Therefore, further studies are warranted to evaluate the clinical outcomes, potential patterns of recurrence, and clinical significance of periportal HCC after RFA compared to nonperiportal HCC. The purpose of the study was to compare the long-term therapeutic outcomes of percutaneous RFA as the first-line therapy for single periportal HCC with nonperiportal HCC, potential risk factors of tumor recurrence or progression after RFA were evaluated.

Materials and methods

Patients

We conducted a retrospective study of HCC patients who underwent RFA or RFA combined with transarterial chemoembolization (TACE-RFA) as the initial treatment in our institution from February 2011 to October 2020. This study was approved by our institutional review board. Written informed consent was obtained from all patients before each treatment. The inclusion criteria for this study included patient with the following characteristics: (a) BCLC stage A with a single HCC mass; (b) HCC ≤ 5.0 cm in diameter; and [3] one patient with 2 HCC nodules, including one periportal HCC (diameter, 3.0 cm) and one nonperiportal HCC (diameter, 2.5 cm) with curative ablation after RFA. The exclusion criteria for this study were as follows: (a) patients who had severe cirrhosis with diffuse regenerative nodules or dysplastic nodules; (b) patients with HBV or HCV who did not receive regular antiviral therapy; (c) patients who had other previous or concomitant malignancies; (d) patients with perivenous HCC; and (e) patients lacking imaging data.

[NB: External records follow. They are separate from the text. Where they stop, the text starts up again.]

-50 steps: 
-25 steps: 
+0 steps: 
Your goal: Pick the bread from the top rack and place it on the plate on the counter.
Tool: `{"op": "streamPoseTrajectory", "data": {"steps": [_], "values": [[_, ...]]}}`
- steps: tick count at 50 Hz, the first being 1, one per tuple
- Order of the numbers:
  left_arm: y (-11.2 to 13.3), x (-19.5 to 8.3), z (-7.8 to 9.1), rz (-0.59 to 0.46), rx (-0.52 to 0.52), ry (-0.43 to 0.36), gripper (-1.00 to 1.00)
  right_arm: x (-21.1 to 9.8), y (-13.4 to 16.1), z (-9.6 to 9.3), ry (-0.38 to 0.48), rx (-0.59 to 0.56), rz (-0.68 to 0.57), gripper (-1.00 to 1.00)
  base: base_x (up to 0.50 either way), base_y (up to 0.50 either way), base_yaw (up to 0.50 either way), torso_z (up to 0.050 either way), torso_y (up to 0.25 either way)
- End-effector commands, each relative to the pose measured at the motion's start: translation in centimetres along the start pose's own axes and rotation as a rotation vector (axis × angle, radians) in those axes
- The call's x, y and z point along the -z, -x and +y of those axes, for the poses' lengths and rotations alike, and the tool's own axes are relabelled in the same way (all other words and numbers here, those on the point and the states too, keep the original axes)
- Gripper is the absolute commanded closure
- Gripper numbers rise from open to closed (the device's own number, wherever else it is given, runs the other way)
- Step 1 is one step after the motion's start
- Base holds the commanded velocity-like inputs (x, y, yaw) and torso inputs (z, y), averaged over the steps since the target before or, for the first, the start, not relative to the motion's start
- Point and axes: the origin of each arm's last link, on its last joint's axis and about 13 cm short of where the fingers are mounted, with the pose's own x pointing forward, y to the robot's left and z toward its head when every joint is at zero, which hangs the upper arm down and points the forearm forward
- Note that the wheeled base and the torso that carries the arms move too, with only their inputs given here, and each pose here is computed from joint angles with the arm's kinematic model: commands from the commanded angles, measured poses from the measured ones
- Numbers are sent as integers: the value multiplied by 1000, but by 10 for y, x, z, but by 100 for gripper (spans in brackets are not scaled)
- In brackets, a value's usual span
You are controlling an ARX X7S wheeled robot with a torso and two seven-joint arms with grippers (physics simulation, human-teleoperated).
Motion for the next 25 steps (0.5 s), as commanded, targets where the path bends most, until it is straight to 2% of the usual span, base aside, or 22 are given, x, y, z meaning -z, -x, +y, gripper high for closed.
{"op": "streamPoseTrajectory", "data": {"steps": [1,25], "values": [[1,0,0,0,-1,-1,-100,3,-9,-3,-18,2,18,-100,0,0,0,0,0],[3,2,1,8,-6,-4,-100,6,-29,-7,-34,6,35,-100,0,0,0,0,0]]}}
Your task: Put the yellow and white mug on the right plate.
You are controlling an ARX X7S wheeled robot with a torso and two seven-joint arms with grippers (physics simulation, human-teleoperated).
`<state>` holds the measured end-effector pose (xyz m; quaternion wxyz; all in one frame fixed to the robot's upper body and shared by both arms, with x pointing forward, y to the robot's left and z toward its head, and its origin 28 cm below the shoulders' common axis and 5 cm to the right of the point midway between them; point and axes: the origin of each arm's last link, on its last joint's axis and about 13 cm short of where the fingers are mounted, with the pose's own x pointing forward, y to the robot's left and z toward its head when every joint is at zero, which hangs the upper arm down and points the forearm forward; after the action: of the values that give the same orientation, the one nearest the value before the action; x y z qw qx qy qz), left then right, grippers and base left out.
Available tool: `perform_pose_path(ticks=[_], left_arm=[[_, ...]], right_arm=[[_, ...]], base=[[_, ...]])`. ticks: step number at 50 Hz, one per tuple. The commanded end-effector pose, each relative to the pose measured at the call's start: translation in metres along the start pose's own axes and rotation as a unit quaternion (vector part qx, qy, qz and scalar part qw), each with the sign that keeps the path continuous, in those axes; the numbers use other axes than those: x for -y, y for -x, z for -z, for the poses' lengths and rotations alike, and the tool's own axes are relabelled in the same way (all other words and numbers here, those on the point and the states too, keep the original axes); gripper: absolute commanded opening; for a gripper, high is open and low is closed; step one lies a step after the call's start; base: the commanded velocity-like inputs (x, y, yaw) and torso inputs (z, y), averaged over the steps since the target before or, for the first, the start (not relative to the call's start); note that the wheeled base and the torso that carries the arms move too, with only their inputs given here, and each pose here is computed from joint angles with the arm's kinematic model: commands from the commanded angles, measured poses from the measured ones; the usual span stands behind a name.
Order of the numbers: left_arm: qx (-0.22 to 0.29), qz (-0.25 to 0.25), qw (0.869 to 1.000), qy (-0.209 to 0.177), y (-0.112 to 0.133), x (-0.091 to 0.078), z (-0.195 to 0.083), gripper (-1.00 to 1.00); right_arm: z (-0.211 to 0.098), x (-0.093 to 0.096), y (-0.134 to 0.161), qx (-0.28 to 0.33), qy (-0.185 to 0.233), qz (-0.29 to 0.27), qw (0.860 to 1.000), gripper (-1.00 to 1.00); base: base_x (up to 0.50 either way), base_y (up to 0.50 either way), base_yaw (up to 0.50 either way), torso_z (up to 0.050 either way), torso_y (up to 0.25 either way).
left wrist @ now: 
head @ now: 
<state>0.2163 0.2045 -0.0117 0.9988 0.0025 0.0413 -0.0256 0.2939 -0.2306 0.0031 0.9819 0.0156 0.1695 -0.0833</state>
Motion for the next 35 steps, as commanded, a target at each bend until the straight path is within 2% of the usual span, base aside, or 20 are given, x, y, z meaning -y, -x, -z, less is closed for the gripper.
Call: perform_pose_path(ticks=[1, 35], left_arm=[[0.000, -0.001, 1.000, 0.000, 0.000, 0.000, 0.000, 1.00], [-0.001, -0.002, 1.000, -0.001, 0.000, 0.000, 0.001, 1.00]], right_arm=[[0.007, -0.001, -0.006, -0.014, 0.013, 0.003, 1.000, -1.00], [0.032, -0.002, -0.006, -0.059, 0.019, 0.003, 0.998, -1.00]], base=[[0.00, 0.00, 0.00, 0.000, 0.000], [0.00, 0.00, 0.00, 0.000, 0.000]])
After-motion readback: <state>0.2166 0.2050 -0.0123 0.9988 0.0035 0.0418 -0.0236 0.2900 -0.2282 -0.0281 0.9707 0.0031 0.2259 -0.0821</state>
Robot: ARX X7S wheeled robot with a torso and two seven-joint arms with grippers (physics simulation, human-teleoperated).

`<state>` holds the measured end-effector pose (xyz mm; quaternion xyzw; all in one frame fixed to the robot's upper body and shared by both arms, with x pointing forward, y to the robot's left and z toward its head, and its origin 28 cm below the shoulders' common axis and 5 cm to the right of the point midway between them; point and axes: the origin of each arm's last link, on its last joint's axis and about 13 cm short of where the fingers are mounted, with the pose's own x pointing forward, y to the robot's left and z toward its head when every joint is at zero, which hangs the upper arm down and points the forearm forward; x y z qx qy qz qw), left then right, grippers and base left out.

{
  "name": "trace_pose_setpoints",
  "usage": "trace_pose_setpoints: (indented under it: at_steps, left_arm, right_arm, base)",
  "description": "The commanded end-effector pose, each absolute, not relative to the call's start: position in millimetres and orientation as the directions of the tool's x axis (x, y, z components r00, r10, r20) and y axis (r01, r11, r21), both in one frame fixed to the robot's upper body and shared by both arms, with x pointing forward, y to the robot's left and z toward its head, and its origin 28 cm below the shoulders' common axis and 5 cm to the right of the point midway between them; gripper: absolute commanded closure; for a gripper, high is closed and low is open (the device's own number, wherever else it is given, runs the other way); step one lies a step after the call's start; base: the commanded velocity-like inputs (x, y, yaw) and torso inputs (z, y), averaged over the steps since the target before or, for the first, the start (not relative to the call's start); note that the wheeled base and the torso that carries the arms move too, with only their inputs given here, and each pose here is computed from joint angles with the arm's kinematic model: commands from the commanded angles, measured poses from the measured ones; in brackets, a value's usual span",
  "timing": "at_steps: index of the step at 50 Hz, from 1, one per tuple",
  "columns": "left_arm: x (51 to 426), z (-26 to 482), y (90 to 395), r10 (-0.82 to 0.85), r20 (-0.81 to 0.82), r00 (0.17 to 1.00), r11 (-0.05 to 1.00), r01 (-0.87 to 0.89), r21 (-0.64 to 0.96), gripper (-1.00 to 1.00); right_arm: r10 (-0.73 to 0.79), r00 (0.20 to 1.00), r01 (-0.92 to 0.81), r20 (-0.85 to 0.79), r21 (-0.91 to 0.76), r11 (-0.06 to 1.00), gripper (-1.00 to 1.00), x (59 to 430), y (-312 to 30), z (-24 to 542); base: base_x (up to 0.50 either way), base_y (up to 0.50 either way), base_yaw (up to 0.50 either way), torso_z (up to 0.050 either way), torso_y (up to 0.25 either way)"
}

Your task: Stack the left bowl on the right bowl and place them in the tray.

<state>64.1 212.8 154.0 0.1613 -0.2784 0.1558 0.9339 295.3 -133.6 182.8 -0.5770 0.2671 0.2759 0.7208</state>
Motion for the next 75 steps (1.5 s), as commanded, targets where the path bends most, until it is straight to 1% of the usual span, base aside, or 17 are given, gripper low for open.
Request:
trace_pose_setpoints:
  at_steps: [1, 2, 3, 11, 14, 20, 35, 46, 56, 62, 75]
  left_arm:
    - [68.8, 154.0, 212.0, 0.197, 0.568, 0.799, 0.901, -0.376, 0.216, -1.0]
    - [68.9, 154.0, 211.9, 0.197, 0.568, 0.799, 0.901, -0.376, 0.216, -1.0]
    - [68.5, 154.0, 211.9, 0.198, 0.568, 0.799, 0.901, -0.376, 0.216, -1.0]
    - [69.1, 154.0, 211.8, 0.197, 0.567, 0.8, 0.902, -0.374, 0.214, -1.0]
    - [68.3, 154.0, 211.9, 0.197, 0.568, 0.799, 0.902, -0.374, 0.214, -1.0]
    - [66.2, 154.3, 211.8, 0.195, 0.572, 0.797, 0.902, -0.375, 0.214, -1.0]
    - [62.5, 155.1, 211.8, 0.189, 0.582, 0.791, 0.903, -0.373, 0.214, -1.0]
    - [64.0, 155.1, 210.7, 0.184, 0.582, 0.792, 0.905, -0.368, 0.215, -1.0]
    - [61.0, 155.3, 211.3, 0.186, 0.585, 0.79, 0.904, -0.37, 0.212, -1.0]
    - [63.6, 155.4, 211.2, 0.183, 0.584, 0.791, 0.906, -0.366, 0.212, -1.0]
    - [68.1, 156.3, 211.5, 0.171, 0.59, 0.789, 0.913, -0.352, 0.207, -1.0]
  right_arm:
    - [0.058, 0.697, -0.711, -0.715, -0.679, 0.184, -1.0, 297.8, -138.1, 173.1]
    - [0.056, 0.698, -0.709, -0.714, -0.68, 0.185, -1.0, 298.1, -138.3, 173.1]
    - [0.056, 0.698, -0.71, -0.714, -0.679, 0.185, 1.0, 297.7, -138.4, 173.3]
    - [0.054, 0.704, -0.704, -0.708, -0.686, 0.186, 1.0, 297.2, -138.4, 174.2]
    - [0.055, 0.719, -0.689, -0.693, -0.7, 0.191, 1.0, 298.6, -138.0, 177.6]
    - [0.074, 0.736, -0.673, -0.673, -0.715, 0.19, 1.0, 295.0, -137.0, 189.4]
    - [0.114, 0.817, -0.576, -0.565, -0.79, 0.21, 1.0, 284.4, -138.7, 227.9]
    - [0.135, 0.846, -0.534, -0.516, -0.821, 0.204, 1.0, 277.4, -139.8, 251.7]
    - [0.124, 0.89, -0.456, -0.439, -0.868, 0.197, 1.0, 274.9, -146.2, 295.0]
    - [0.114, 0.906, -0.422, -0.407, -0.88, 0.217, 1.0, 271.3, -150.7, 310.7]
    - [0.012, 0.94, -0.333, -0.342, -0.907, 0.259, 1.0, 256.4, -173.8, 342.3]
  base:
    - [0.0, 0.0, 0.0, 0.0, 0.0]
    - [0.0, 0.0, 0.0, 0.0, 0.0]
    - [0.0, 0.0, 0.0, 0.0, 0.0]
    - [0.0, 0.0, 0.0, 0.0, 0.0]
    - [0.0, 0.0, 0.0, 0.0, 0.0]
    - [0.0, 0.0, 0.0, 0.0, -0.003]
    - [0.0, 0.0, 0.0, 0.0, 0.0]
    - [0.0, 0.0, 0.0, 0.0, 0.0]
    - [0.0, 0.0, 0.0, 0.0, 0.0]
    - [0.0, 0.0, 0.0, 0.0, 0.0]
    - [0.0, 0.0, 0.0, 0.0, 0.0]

HCC patient diagnoses were all confirmed according to the histopathology or European Association for the Study of Liver/American Association for the Study of Liver Disease guidelines. Accordingly, 233 patients, including 56 patients with periportal HCC and 177 patients with nonperiportal HCC, were enrolled and analyzed in this study (Fig. 1).

Fig. 1
figure 1

The flow diagram showing exclusion criteria in patients with hepatocellular carcinoma (HCC) who underwent radiofrequency ablation (RFA) or transarterial chemoembolization (TACE) combined with RFA (TACE+RFA)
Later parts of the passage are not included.